Work order:
Tally how many lines of these entries hold the string "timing". Return the number alone.

Exercise data:
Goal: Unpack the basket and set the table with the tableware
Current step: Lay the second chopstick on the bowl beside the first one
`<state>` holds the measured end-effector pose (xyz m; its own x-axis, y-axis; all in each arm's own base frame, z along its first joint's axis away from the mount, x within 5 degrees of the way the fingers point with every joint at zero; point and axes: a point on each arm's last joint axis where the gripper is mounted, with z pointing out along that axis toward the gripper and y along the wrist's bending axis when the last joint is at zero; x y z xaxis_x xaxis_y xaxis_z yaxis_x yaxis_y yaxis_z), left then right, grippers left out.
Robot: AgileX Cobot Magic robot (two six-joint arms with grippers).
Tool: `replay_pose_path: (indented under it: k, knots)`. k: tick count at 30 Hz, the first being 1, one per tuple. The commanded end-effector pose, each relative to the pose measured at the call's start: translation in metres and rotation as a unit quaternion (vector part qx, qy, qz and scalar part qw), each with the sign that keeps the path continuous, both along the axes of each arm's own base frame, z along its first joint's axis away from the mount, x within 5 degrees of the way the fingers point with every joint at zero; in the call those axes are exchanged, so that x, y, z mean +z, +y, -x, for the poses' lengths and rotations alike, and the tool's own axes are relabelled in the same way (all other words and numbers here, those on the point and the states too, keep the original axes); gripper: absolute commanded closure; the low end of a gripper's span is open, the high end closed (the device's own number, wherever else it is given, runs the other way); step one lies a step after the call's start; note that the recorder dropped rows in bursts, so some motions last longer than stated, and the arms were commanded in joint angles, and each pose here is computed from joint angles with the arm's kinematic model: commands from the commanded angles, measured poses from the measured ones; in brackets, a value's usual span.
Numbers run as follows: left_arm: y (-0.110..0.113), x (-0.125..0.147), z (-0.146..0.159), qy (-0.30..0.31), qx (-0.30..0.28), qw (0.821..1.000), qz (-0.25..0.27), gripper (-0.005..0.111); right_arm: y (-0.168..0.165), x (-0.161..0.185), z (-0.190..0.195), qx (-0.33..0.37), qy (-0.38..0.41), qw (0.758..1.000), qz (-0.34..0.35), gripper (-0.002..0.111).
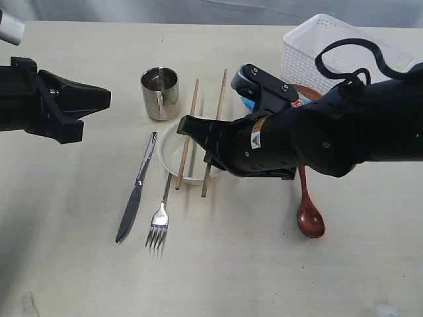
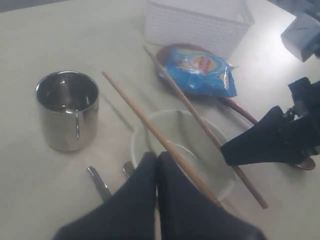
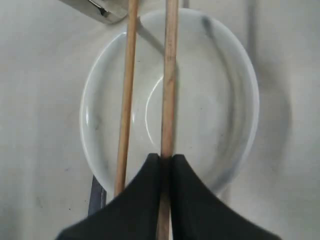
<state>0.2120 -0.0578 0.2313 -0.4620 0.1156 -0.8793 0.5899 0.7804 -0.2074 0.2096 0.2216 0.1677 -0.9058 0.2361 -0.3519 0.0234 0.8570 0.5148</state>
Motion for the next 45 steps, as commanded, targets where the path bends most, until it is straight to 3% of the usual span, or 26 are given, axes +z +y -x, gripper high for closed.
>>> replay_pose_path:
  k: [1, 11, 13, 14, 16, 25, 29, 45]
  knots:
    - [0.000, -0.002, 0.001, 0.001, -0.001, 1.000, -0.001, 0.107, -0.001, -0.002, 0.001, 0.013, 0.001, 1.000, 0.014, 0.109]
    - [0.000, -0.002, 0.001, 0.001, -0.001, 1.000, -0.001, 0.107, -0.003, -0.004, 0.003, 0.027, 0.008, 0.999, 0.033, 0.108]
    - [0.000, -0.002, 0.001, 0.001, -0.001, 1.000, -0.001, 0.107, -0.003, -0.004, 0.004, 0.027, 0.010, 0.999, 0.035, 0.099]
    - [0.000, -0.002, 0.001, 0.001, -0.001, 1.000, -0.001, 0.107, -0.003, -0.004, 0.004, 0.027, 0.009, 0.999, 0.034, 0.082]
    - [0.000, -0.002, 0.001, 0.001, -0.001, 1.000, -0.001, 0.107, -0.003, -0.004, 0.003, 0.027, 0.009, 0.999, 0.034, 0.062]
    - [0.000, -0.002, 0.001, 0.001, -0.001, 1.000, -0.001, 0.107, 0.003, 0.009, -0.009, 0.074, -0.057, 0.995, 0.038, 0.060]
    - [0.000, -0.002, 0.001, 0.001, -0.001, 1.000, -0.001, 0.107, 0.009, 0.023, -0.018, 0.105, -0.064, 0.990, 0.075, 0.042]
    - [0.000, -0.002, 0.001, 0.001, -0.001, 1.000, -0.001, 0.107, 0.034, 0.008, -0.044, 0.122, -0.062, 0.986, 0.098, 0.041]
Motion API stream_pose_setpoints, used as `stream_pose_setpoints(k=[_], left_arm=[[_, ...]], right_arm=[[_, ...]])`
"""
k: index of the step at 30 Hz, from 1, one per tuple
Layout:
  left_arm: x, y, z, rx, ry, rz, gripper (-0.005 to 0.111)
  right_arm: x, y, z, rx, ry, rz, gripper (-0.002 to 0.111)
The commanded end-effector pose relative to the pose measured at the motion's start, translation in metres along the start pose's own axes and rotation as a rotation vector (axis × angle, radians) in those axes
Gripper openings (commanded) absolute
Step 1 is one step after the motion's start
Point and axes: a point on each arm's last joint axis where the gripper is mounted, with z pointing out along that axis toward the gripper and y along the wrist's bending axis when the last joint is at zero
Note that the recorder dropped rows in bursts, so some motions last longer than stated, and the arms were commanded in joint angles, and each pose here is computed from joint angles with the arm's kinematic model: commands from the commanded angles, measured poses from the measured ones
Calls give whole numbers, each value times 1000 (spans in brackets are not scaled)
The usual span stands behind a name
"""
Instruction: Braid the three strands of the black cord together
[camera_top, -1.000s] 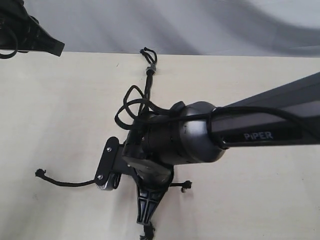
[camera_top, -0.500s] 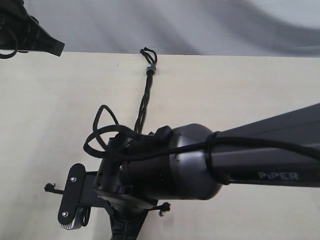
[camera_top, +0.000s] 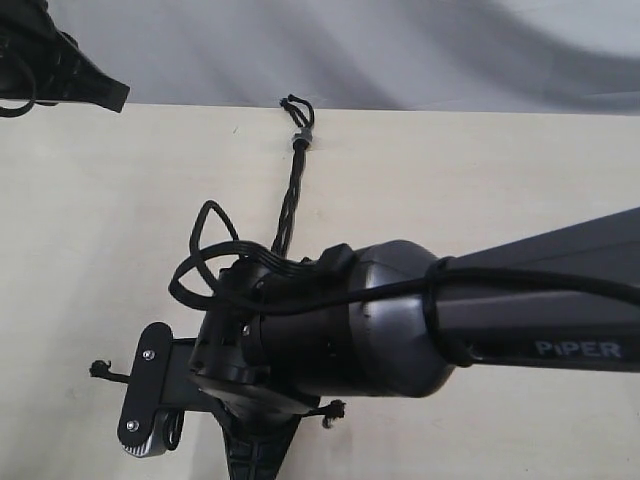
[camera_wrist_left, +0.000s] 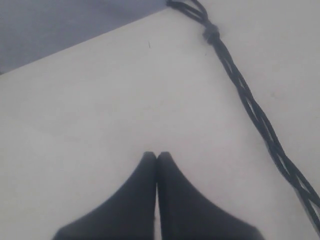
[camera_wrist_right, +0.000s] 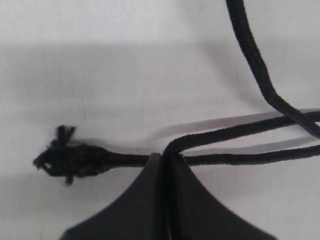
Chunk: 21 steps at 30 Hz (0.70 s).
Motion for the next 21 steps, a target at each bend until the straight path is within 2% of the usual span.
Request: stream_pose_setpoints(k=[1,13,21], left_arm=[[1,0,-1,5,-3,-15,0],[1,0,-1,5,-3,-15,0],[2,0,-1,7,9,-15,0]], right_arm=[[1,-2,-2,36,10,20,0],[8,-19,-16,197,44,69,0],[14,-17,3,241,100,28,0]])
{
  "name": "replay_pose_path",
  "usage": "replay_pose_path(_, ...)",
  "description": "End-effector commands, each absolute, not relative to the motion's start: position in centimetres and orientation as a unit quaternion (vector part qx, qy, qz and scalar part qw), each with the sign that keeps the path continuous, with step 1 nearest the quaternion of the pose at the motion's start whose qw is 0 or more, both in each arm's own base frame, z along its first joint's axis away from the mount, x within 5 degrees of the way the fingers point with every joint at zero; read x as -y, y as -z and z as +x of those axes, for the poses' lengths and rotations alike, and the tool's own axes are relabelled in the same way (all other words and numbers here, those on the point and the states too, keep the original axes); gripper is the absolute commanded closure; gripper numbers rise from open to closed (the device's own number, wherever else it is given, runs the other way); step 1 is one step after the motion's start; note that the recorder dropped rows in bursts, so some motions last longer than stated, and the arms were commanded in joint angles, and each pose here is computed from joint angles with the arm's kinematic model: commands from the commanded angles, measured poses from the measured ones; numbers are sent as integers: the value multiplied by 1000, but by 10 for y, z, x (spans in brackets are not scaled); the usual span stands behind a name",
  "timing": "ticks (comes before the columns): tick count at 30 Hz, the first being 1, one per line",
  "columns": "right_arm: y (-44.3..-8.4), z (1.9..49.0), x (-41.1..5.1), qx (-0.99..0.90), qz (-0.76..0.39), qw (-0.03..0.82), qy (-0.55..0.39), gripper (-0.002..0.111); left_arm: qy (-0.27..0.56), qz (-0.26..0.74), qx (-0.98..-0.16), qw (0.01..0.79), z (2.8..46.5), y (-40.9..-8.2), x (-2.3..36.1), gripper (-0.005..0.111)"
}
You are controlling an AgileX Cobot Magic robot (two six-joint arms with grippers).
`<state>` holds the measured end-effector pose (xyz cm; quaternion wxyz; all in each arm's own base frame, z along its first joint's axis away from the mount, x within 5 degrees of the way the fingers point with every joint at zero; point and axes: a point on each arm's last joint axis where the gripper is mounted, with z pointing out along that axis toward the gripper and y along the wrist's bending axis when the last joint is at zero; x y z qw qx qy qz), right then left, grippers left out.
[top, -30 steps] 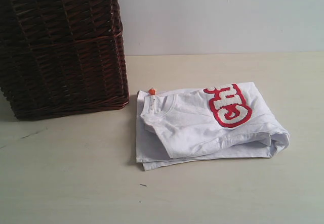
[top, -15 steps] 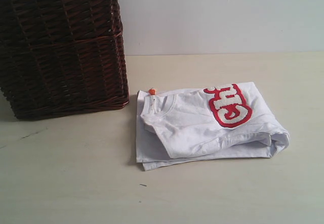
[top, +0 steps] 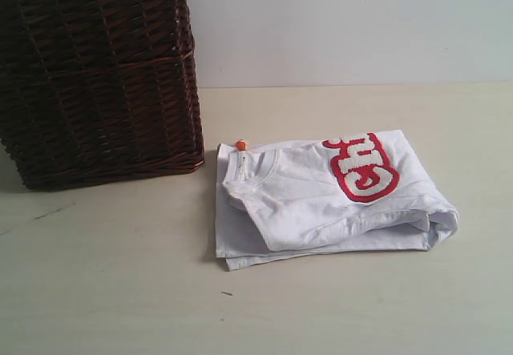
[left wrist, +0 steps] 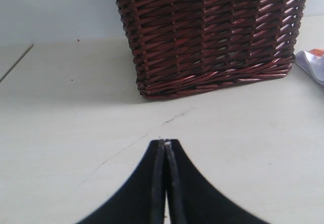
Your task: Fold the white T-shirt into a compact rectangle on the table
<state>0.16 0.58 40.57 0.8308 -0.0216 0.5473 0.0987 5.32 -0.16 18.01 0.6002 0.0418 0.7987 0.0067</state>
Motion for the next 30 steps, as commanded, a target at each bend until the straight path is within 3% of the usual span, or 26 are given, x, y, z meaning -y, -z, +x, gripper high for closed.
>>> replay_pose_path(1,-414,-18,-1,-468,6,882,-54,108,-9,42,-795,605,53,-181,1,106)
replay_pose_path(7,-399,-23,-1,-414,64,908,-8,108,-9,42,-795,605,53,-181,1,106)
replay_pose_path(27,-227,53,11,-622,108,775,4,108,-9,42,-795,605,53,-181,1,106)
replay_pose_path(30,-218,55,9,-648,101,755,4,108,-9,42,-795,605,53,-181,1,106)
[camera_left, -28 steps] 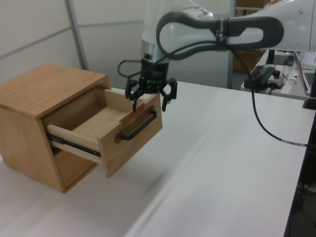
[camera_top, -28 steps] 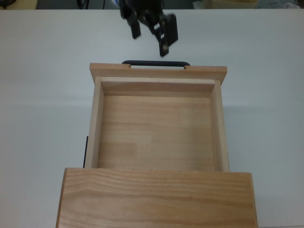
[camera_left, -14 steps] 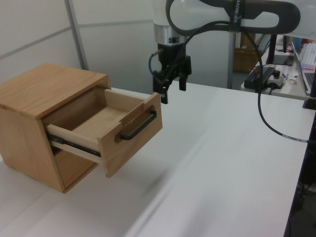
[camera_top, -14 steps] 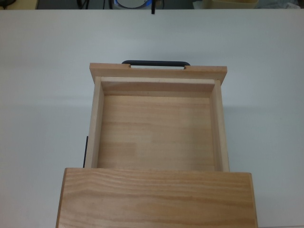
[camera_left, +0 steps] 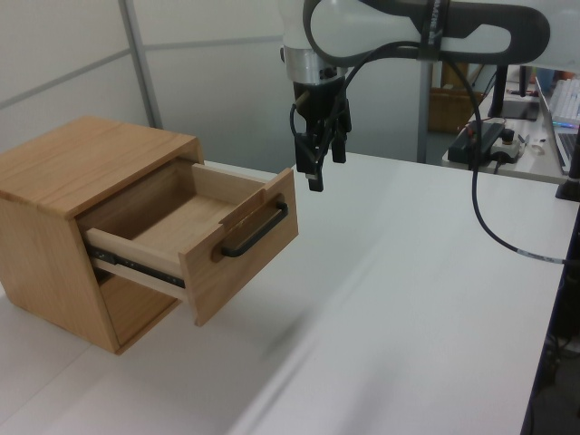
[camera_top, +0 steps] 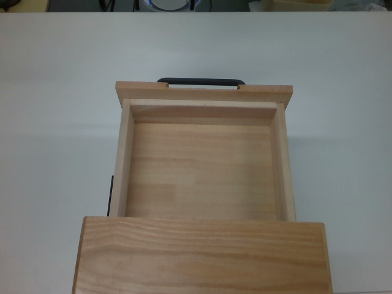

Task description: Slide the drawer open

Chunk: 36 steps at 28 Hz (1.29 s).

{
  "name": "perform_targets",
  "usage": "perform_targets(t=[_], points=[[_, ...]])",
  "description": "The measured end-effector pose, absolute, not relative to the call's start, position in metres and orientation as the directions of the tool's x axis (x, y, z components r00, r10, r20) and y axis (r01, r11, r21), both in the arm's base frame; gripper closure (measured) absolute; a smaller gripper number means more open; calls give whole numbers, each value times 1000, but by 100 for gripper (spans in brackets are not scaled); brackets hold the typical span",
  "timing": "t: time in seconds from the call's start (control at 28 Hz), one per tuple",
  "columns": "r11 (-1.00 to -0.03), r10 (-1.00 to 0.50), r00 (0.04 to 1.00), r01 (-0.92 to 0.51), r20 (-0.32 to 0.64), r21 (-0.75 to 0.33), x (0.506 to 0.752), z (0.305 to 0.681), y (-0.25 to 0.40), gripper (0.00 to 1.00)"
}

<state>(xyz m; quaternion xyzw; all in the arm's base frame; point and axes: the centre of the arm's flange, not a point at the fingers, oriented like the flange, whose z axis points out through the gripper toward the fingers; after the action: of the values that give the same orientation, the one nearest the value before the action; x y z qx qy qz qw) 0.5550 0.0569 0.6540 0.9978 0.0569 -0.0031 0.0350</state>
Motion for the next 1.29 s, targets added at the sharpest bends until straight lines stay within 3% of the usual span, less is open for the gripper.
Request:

Response:
2